No time for love, Dr. Jones...
Well just an update for everyone. The latest round of medication not only didn't work, it put me in the hospital for a week. During Mardi Gras, no less. Evil shit, Xeloda. Makes your hands and feet swell and peel, along with other parts of your body I don't necessarily want to mention. Puts blisters in your mouth and makes your eyelashes fall out. Real fun ride, this stuff. They should force-feed this shit to convicted rapists in prison. Anyway, it didn't work.
So my doctor's latest advice is to quit chemo and go home and die. Not quite the upbeat update I was looking for. For the record, f*#@ him. He's a quitter, I'm not. He's the kind of guy who leaves early in the third quarter of a football game because the score or the weather may make him uncomfortable. Plus, you know, traffic, the damn traffic, what the hell are all these people doing here? They're in my way. I can't get home in time to watch the end of the game I just left.
TOUGH IT OUT, BITCH. YOU DON'T LEAVE THE GAME EARLY BECAUSE YOUR TEAM IS LOSING. But that's the kind of mentality that exists here, in Baton Rouge. People are so used to the Tigers winning all the time that losing is an uncomfortable experience that cannot be tolerated, and especially in public, where others may see how you handle it. The children cry and the talk radio is filled with bitterness. Beer warms more quickly and food doesn't taste the same.
Saints fans know better. We stay and watch, we've watched the misery of many a loss, right down to the last second, even after they stopped serving alcohol in the 4th quarter. The uncomfortable feeling towards the end of the game always is tempered by the thought of next week, next season, next something. You suck it up, you go down to Liuzza's on Bienville and drain a couple of mugs and eat a stuffed artichoke (best in the city, by the way, even now after the storm), and you start looking forward to what might be next week.
I know. I've been there. I went to the Saints playoff game in Chicago this year. But I've also been in Tiger Stadium at the end of LAST year, with Haslett calling time out with 1:05 left in the game, losing by 17, knowing the season and his job is over. The good, the bad, and the ugly are the parts of the whole that make up life. You don't like the last two, can't handle them? Then you aren't living.
But I am, and I am still fighting. Sorry, doc, you're out of the game. Not even a hug goodbye. Hugs are for winners.

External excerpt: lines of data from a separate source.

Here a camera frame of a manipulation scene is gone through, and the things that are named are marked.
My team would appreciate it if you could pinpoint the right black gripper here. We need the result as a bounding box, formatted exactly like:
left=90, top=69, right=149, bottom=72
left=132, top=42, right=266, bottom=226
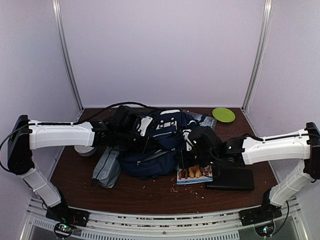
left=174, top=147, right=218, bottom=169

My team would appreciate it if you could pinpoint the navy blue backpack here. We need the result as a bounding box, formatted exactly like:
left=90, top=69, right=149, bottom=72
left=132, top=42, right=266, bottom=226
left=118, top=109, right=201, bottom=180

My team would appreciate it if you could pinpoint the grey pencil pouch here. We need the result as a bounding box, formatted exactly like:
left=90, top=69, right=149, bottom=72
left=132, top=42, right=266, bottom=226
left=90, top=147, right=122, bottom=189

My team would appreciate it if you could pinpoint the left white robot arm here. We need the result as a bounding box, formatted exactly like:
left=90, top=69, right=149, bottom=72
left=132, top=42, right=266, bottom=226
left=2, top=104, right=153, bottom=222

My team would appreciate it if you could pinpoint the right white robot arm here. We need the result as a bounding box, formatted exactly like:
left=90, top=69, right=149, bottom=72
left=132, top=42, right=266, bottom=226
left=177, top=122, right=320, bottom=221

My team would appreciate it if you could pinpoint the blue hardcover book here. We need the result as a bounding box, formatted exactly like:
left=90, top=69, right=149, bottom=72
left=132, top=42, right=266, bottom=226
left=199, top=114, right=217, bottom=130

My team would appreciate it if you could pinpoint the dog cover book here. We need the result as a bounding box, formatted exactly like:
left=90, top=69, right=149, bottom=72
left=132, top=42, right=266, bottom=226
left=176, top=165, right=213, bottom=185

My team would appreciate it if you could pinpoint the green plate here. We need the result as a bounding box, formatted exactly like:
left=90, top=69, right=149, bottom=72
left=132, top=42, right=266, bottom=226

And for the record, let me tell you my nurses have been absolutely outstanding. I don't know how they deal with a-holes like me day in and out, caring, concerned, worried, working their asses off for you. Underpaid, overworked, and then dictated to by the very type of guy described above. They aren't quitters. And my group of nurses are definitely Saints fans, true to the last game and the last second.
Just raging against the dying of the light. ok that is all.
Give 'em hell, bubba. BTW, while your nurses deserve kudos, your wife deserves more. She's dealt with you being an a-hole waaaaayy before the cancer showed up.